- Directed by: Arun Roy
- Produced by: KR Movies and Entertainment, Jaspreet Kaur
- Starring: Saswata Chatterjee Nimai Ghosh Goutam Halder Shankar Chakroborty Partho Sarathi Miska Halim Debanjan Nag Kharaj Mukherjee Sumit Samaddar Rayati Bhattacharya
- Cinematography: Gopi Bhagat
- Edited by: Sanglap Bhowmik & Edit FX
- Music by: Mayukh & Mainak
- Release date: 2 December 2016;
- Country: India
- Language: Bengali

= Cholai (film) =

2016 film

Cholai is an Indian Bengali dark comedy film released in 2016. The film is based on the 2011 hooch fatalities. in Bengal, India. Unlicensed Country liquor, commonly known as ‘Cholai’ is a prosperous business in rural Bengal, since it is very inexpensive and highly addictive.

==Plot==
Skaktipada is a reputed teacher in his village with three sons. The eldest son, Nimai, sells milk for a living. The second son, Nitya, has been absconding for a year, due to fraudulent activity. Skaktipada's youngest son, Nata, makes alcohol and his disputed reputation has grown beyond the area's boundaries. His alcohol is especially harmful and addictive, due to the inclusion of pesticides.

Nata and his wife work to keep the business afloat. One day, both of them accidentally mix the normally smaller amount of pesticides into the alcohol during the brewing process, with neither realizing the mistake. This leads to the deaths of 172 people.

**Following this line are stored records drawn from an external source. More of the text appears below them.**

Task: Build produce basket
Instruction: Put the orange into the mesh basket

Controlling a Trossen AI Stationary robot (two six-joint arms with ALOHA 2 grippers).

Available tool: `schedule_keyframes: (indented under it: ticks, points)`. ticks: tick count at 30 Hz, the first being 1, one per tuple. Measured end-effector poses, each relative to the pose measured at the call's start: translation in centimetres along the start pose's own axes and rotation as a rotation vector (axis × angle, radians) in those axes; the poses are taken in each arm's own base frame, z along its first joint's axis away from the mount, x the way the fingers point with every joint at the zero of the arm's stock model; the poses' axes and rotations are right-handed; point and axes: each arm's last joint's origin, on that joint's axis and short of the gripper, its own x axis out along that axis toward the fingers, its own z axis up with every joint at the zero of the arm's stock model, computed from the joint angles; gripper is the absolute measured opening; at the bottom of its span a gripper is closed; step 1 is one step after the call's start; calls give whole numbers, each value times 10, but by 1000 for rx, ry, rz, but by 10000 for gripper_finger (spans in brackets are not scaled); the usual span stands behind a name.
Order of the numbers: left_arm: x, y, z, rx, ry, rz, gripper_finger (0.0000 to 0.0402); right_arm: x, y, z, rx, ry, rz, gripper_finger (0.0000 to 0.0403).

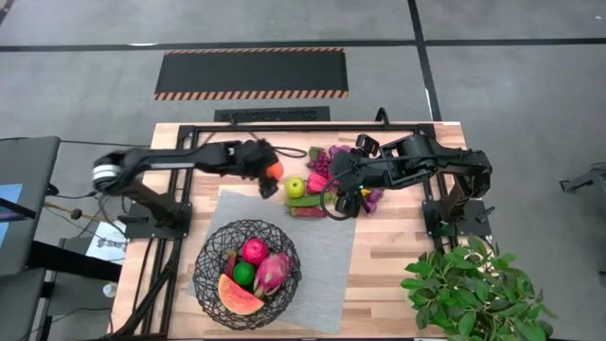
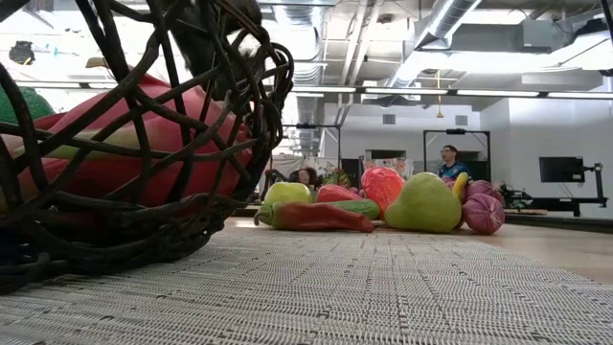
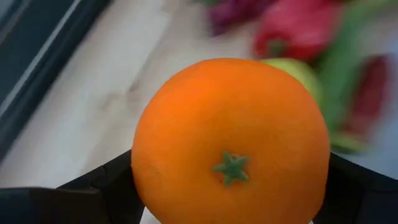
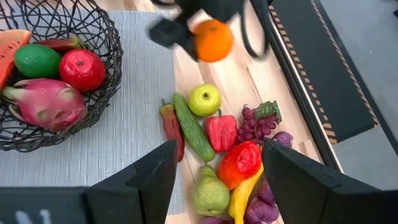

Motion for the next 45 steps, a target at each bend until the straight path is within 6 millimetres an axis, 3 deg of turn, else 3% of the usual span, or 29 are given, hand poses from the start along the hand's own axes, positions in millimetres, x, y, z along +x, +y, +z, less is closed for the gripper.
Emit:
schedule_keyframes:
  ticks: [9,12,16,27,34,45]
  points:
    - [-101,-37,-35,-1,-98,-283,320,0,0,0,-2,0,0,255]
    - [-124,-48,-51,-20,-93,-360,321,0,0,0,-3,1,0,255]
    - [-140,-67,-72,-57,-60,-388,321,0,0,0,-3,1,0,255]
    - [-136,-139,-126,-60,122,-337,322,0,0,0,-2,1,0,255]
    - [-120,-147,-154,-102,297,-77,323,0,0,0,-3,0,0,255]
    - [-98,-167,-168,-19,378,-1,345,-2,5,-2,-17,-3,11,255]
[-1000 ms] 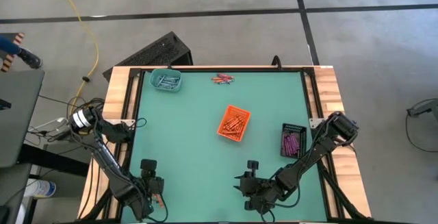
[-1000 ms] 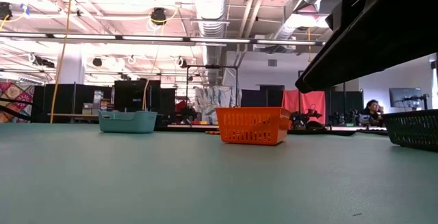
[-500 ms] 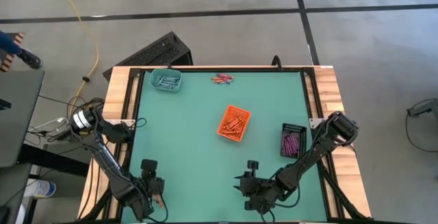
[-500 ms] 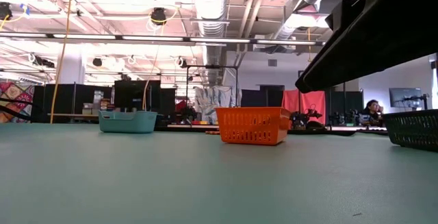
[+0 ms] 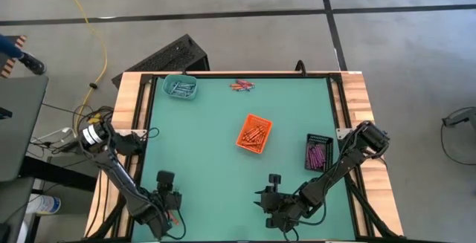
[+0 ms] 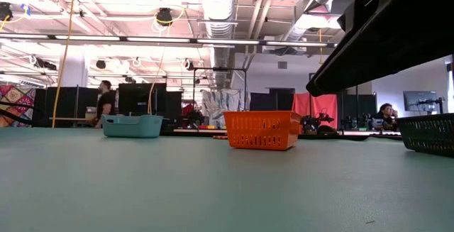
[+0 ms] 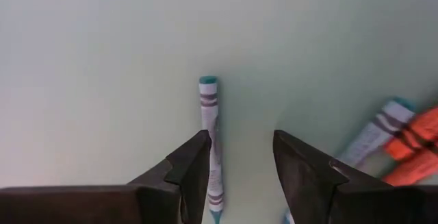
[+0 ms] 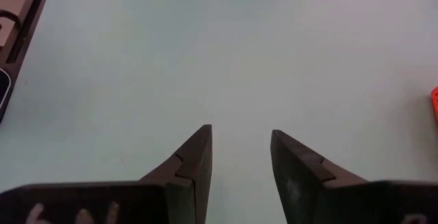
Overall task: Sort crayons
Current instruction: Put the blue crayon into the blue bin
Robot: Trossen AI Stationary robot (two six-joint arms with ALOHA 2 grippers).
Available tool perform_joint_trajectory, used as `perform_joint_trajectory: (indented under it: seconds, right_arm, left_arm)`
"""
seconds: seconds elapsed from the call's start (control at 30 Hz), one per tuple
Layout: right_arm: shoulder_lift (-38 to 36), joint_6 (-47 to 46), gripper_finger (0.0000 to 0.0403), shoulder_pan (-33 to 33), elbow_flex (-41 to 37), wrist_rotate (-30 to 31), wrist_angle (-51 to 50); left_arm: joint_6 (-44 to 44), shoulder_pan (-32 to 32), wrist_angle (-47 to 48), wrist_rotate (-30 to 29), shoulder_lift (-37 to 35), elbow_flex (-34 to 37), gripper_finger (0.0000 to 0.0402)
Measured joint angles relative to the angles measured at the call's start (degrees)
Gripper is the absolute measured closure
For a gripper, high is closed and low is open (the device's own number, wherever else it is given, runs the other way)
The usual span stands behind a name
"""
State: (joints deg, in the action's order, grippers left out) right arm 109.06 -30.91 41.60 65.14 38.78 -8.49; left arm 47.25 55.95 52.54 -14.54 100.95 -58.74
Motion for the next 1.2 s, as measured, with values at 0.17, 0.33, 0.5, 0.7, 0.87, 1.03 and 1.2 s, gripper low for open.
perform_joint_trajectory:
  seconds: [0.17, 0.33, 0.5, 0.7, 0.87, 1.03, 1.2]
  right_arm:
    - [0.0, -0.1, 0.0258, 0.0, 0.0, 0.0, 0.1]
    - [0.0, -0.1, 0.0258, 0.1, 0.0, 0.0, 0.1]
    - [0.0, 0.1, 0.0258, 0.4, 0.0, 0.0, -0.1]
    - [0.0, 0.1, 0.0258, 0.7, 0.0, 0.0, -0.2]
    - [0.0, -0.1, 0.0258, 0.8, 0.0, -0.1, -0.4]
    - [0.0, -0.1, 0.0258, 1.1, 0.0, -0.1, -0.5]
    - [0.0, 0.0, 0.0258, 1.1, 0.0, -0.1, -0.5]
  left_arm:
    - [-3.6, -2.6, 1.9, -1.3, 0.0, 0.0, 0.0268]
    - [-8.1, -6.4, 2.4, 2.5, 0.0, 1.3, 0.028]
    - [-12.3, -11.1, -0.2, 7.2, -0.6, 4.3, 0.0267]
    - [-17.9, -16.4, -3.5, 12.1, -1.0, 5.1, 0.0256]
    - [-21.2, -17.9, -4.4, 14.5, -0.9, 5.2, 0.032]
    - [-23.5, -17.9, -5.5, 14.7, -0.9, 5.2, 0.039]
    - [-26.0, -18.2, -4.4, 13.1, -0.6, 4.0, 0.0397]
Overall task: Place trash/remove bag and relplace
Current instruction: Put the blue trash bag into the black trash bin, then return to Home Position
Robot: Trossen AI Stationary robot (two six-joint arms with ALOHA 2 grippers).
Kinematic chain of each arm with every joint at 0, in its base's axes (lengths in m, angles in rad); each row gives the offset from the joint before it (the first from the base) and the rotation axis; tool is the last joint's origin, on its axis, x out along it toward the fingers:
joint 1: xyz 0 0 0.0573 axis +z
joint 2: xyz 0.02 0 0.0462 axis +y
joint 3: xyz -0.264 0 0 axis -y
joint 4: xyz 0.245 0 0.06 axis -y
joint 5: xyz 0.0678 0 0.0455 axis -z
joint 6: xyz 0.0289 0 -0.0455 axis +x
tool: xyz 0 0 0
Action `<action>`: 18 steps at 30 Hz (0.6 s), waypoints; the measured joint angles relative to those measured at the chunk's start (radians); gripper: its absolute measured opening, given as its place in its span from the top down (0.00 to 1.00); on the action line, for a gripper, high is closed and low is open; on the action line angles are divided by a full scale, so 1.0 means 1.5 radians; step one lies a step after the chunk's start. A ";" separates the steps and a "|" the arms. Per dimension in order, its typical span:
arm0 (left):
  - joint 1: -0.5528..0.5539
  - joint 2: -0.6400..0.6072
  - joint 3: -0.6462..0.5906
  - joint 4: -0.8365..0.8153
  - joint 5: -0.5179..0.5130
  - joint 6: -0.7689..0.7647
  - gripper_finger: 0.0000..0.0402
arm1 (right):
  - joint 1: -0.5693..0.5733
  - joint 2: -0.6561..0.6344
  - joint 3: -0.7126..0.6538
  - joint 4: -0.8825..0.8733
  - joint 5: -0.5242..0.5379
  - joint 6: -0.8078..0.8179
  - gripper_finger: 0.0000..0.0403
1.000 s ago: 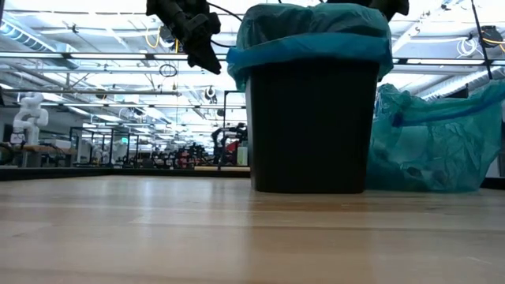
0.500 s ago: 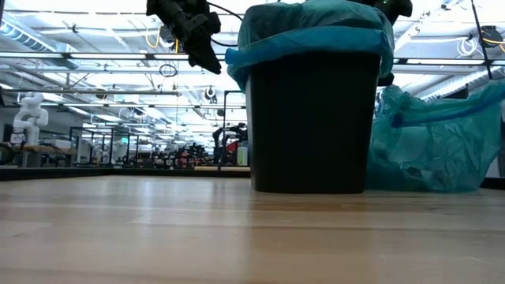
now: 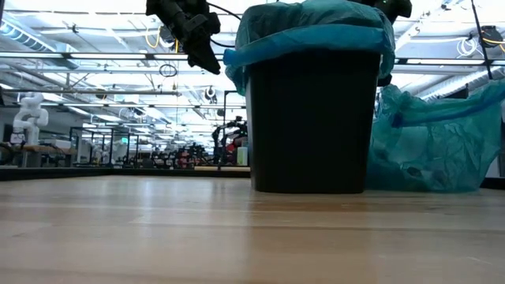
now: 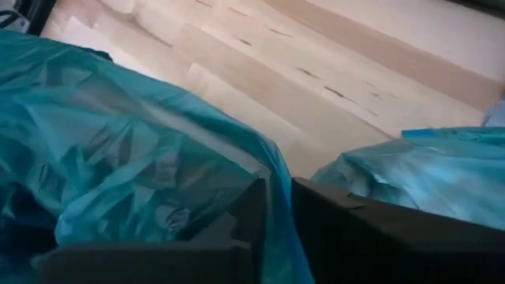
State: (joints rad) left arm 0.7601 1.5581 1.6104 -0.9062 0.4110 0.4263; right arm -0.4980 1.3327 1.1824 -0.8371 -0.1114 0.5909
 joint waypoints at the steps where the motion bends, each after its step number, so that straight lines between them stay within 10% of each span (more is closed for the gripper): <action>1: 0.000 0.000 0.000 -0.003 0.000 0.000 0.65 | 0.000 0.000 0.000 0.001 -0.007 0.000 0.85; 18: -0.001 0.000 0.000 -0.015 -0.044 -0.002 0.65 | -0.004 -0.129 0.000 0.002 -0.013 0.022 0.65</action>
State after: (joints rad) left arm 0.7586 1.5578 1.6104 -0.9283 0.3447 0.4240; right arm -0.5045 1.1392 1.1824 -0.8341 -0.1305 0.6238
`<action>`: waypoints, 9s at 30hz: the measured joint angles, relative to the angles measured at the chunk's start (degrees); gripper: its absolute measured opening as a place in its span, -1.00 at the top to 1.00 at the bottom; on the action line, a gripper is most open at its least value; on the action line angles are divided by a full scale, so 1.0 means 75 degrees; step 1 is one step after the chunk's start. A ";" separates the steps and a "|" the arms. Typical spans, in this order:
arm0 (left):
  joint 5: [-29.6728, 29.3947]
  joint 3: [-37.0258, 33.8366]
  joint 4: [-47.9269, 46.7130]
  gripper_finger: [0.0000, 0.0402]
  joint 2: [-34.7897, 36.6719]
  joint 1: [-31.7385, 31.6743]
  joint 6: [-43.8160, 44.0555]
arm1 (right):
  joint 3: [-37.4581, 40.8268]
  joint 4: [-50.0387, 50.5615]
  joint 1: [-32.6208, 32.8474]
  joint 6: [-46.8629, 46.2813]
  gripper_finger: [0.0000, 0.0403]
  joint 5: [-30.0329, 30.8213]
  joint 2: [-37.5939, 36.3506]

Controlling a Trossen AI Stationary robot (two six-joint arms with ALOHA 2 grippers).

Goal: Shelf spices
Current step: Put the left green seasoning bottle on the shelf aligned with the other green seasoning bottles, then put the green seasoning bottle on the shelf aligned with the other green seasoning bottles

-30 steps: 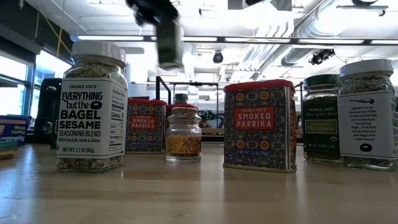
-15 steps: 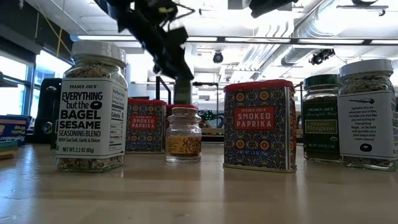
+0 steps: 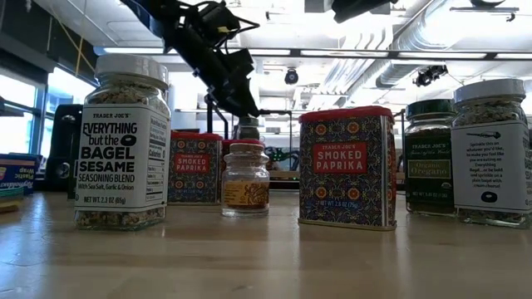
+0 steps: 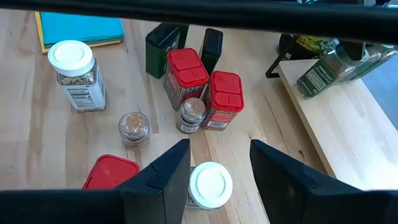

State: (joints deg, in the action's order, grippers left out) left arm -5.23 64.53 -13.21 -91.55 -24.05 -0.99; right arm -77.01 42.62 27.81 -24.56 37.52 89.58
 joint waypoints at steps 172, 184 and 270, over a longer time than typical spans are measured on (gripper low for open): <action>-0.3850 -0.2885 -0.2087 0.99 0.5036 0.5203 0.2393 | 0.0367 0.2573 -0.1241 -0.2150 0.04 -0.4169 0.1111; -0.4010 -0.2885 -0.1967 0.99 0.5062 0.5532 0.2305 | -0.2336 0.4148 -0.2752 0.0746 0.04 -0.3228 0.1109; -0.4022 -0.2879 -0.1792 0.99 0.5066 0.5680 0.2317 | -0.6994 0.2465 -0.5788 0.7601 0.03 -0.4473 0.5516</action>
State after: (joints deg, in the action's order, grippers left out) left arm -35.40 42.94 -26.65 -53.55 18.55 16.38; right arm -129.47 61.10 -15.59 32.45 3.97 130.96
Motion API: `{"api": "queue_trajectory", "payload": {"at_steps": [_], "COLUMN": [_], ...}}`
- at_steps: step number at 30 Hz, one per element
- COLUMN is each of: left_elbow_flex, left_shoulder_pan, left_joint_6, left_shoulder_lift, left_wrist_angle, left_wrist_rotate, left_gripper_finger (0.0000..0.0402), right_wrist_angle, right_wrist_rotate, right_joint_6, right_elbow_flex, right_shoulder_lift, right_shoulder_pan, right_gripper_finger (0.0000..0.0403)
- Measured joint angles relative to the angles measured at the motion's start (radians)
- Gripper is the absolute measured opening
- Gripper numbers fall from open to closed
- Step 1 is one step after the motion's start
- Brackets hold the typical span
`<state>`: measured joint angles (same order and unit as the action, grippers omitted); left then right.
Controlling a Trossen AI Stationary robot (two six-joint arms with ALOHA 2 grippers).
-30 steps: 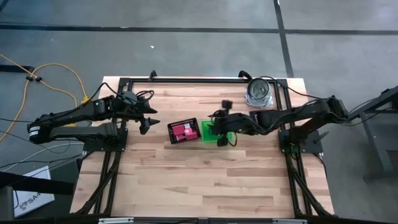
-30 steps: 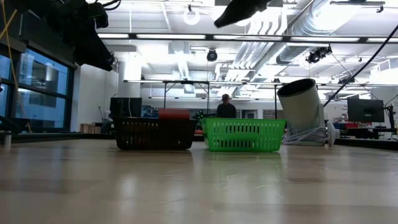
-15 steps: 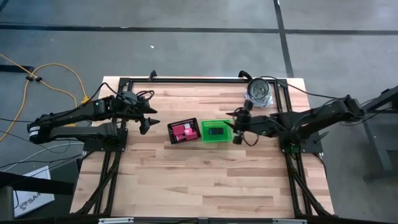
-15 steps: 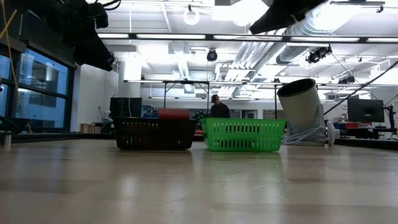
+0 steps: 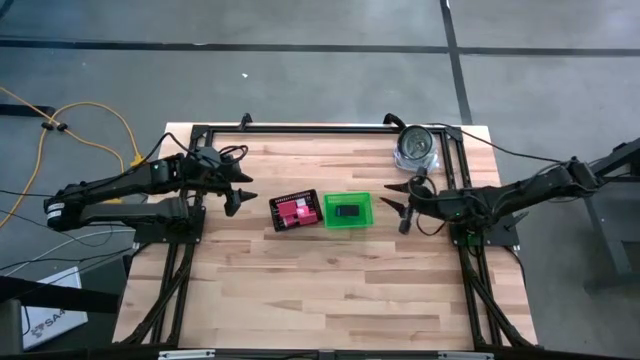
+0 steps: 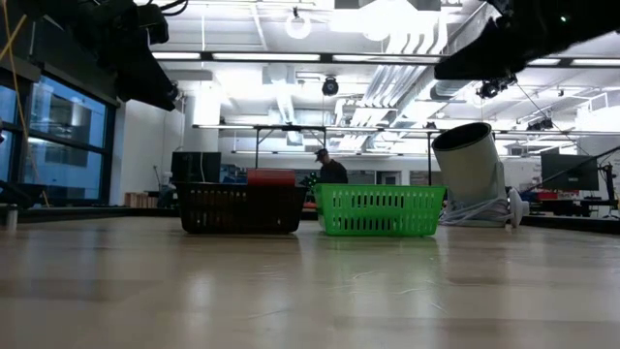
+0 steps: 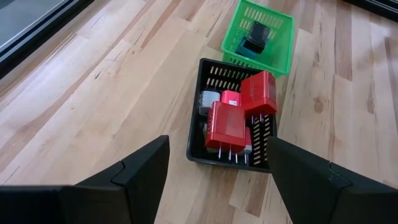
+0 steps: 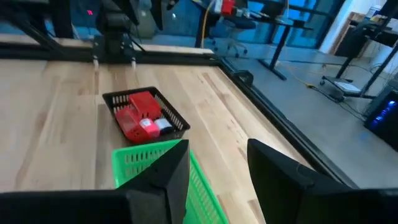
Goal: Pick & Place Office items
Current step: Return to Home Position
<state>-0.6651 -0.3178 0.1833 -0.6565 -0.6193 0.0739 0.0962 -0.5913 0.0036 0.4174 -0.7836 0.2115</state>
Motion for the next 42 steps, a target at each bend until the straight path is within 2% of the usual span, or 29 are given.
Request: {"api": "queue_trajectory", "payload": {"at_steps": [7,19,25,36,42], "left_elbow_flex": [0.000,0.000,0.000,0.000,0.000], "left_shoulder_pan": [0.000,0.000,0.000,0.000,0.000], "left_joint_6": [0.000,0.000,0.000,0.000,0.000], "left_shoulder_lift": [0.000,0.000,0.000,0.000,0.000], "left_wrist_angle": [0.000,0.000,0.000,0.000,0.000], "left_wrist_rotate": [0.000,0.000,0.000,0.000,0.000], "left_gripper_finger": [0.0262,0.0262,0.0262,0.0262,0.0262], "right_wrist_angle": [0.072,0.076,0.077,0.129,0.082], "right_wrist_rotate": [0.147,0.259,0.280,0.338,0.359], "right_joint_6": [-0.001,-0.002,0.003,0.025,0.055], "right_elbow_flex": [-0.117,-0.263,-0.323,-0.400,-0.408], "right_shoulder_lift": [0.117,0.417,0.536,0.642,0.674], "right_shoulder_pan": [0.000,0.000,0.000,0.000,0.000], "right_gripper_finger": [0.0148,0.0148,0.0148,0.0148,0.0148]}}
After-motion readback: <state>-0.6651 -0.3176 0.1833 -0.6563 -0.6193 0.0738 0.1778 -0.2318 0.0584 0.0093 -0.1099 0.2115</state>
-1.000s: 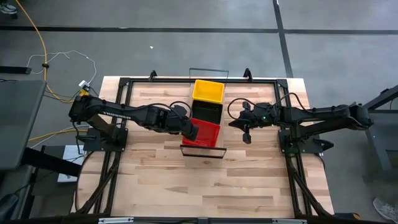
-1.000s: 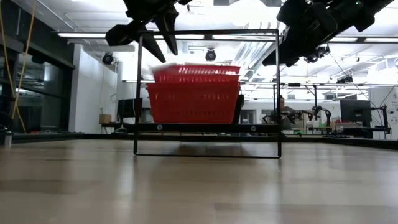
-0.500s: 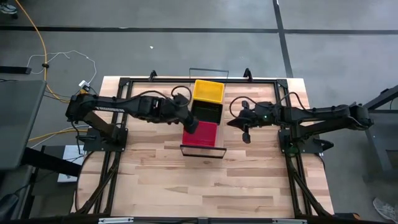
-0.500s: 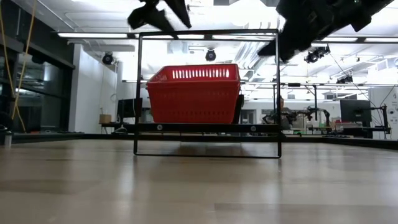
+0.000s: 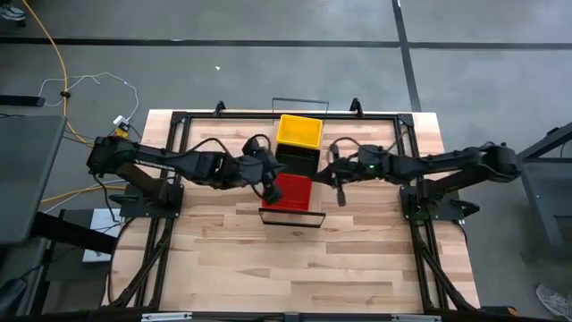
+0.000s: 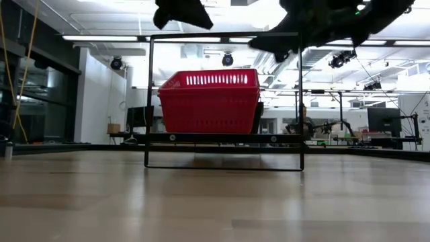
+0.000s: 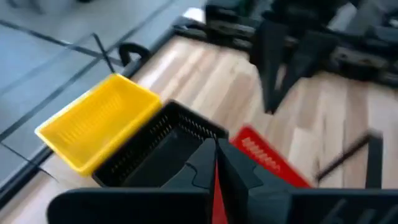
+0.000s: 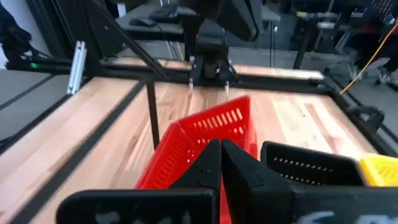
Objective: Stack baskets on shelf by color
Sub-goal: Stack the red bin on the red bin on the shelf, then return to Home Position
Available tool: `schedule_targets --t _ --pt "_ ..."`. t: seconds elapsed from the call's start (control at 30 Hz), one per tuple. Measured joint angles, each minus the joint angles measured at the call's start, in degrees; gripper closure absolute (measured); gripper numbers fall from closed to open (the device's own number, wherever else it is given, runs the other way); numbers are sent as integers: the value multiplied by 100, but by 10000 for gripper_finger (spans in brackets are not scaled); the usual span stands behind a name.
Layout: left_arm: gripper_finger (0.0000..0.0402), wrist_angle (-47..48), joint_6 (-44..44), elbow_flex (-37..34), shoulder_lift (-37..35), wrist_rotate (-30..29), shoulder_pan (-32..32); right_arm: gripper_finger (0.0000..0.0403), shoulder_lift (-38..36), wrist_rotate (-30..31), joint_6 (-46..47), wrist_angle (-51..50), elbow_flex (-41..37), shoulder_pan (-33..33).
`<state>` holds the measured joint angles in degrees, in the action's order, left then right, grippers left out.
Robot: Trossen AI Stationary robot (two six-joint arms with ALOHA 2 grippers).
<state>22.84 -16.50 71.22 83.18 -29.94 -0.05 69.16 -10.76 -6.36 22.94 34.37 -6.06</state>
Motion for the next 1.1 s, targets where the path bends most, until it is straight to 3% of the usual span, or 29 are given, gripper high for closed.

Overnight, this creates backlash in the village and the media picks up the story, spreading it further. To mitigate unrest, the government declares a lucrative compensation of 2 lakhs for the families of the dead. Excitement peaks with the announcement and various people, from the doctor in the morgue to the carriers of the dead bodies, become conscious of the compensation amount and demand a share for themselves.

Meanwhile, a parallel incident soon draws public attention, when the government declares another compensation package to the families of the Maoist workers who are going to surrender. To the surprise of the villagers, Shaktipada’s long-unseen second son, Nitya, has been seen in line with other Maoist activists, trying to receive compensation.

Sumitra, Nata’s wife is disheartened to see his brother-in-law get this kind of money, feeling that the government is providing money to people who kill others. Since Nata has killed 172 people, she feels he should be entitled to compensation, as well. She convinces Nata, who surrenders to the government, seeking a pardon and compensation to start a new life.

Now only the eldest son, Nimai the milk seller, finds himself at a loss. His wife begins to pressure him to learn from his brothers, who now have both fame and money, and to do something drastic to change his life and gain his own fame and fortune.

==Cast==
- Saswata Chatterjee as Minister
- Kharaj Mukherjee as Bus Passenger
- Partha Sarathi as Nata
- Sandip Ghosh as Nimai
- Sumit Sammadar as Bishu
- Shankar Chakraborty as Doctor
- Mishka Halim
- Goutam Halder
- Swapna Dey
- Sneha Biswas
- Subhomay Chatterjee
- Rayati Basu
- Sounava Basu
- Arunima Ghosh

==Crew==
- Produced By: Jaspreet Kaur
- Production House: KR Movies & Entertainment Pvt Ltd
- Creative Producer: Pavel
- Directed By: Arun Roy
- Screenplay: Arun Roy
- Dialogues: Subhomay Chatterjee
- cinematography: Gopi Bhagat
- Music Director: Mayukh & Mainak
- Editor: Sanglap Bhowmick & Edit FX

==Music==
Music for the film was composed by Mayukh & Mainak.

==Recognition==
Cholai has been screened at several prestigious International Film Festivals, including at the prestigious Cannes Film Festival and 7th Jagran Film Festival. Cholai was nominated for the 63rd National Film Awards and was also nominated in six categories at the Madrid IFF 2016 and won 1 award. The movie was officially selected for the Indian Film Festival, of Melbourne, Australia. Cholai was well-received internationally.
Cholai wins two film fare awards in the Jio Filmfare Awards (East) 2017. It secured the awards for Best Dialogue (Subhomay Chatterjee) & Critics' Best Film (Arun Roy).